En una operación que ha generado la condena de organismos internacionales, el Ejército de Israel tomó el control de la embarcación Adara, parte de la Flotilla Sumud Global, en un operativo ocurrido en aguas internacionales cercanas a la Franja de Gaza. La intervención se realizó en medio de una escalada de tensión en la región, cuando las fuerzas militares rodearon la nave y ordenaron a los tripulantes lanzar sus dispositivos electrónicos al mar para evitar la captura de información.
La embarcación transportaba a activistas y ayuda humanitaria con rumbo a Gaza en un momento en que las embarcaciones internacionales buscan facilitar asistencia a la población civil afectada por el conflicto. Entre las tripulantes mexicanas se encontraban Arlín Medrano y Sol González, quienes, tras ser abordadas, fueron llevadas sin su consentimiento a territorio israelí.
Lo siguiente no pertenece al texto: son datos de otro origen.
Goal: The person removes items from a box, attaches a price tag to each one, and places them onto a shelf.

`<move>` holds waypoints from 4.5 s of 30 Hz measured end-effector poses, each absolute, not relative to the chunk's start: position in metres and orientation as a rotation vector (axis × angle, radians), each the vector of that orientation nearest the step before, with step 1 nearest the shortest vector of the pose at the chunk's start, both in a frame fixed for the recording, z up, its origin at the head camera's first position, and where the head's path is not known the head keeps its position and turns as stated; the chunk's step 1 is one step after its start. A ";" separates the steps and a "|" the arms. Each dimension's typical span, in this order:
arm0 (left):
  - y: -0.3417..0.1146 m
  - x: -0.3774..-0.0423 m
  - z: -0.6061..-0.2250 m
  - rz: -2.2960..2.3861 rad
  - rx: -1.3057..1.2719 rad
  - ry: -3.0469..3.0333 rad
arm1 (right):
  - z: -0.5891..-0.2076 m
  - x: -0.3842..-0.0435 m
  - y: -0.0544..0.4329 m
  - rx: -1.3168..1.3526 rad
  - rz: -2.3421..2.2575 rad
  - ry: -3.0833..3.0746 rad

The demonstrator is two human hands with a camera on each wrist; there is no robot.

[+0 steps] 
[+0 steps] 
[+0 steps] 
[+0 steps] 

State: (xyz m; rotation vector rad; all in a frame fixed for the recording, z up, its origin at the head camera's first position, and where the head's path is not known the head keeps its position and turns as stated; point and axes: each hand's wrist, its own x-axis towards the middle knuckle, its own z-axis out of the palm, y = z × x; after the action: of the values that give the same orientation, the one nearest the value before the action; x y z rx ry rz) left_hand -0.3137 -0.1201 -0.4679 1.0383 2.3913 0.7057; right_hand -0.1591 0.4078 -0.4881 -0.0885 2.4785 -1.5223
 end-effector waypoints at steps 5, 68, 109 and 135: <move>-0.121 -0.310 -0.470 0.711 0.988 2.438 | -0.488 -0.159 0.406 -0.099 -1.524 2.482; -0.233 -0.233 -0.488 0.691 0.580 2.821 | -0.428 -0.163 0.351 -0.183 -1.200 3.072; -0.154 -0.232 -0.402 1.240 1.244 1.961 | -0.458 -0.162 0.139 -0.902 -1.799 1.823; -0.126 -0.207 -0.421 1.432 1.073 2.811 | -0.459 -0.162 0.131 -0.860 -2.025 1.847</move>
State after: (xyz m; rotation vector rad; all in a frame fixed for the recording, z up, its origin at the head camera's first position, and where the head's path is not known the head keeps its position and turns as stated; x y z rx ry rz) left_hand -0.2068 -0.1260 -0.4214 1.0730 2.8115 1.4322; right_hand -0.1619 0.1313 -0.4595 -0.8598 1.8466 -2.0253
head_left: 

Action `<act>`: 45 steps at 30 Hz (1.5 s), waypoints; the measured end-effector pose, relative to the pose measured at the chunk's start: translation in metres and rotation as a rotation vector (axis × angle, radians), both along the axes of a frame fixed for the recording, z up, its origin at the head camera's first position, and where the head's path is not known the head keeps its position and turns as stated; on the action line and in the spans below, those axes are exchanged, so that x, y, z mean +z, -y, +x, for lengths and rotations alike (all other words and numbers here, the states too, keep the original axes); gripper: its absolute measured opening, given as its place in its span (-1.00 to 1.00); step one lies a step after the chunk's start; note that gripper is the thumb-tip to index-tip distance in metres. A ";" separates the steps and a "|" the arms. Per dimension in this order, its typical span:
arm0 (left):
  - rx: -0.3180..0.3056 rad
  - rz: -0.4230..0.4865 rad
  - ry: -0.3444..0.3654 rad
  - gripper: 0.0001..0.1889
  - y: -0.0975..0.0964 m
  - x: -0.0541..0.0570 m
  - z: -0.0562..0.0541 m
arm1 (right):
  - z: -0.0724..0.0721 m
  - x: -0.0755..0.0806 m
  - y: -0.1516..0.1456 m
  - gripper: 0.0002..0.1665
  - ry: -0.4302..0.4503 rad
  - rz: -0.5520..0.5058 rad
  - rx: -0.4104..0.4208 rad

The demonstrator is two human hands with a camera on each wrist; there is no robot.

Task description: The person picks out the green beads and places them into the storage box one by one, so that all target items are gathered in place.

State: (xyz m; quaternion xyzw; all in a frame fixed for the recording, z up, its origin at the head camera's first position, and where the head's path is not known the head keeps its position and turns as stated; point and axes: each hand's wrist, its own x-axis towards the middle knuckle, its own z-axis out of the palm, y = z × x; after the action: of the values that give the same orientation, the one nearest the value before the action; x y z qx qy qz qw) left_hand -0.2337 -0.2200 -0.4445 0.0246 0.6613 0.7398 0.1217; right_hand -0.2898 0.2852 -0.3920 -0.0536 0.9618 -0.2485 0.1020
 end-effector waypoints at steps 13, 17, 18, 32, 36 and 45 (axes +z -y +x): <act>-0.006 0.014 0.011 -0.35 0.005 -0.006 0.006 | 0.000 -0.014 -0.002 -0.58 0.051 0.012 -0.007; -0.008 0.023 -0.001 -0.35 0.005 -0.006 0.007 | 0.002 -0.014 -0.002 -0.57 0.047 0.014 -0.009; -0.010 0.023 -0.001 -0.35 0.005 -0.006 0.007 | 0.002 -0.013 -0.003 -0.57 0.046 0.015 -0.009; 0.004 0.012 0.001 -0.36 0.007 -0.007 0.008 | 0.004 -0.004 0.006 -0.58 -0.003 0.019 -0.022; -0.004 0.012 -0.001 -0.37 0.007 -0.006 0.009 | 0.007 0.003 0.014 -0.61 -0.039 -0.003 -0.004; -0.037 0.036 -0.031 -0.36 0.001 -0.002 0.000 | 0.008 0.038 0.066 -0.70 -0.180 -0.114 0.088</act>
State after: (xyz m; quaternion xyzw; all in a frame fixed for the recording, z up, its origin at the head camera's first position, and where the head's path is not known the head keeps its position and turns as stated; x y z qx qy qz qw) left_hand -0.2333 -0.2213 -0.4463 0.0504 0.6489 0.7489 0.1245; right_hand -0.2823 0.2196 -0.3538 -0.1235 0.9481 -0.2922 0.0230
Las detenidas publicaron videos en los que confirmaron su situación y solicitaron apoyo a las autoridades mexicanas para su regreso.
Analistas y organizaciones internacionales han señalado que este tipo de operaciones en aguas internacionales puede vulnerar principios del derecho internacional, respecto a la soberanía y la protección de la ayuda humanitaria. La relatora especial de la ONU, Francesca Albanese, advirtió que la acción israelí podría constituir una violación de la legalidad internacional, dado que las aguas en las que ocurrió la captura no están bajo jurisdicción israelí.
Este hecho subraya la creciente tensión en la región y la vulnerabilidad de los esfuerzos internacionales por aliviar el conflicto, además de poner en evidencia la situación de las activistas mexicanas y la atención global hacia la disputa en Gaza. La comunidad internacional mantiene la vigilancia sobre las consecuencias de estas acciones y las posibles respuestas diplomáticas.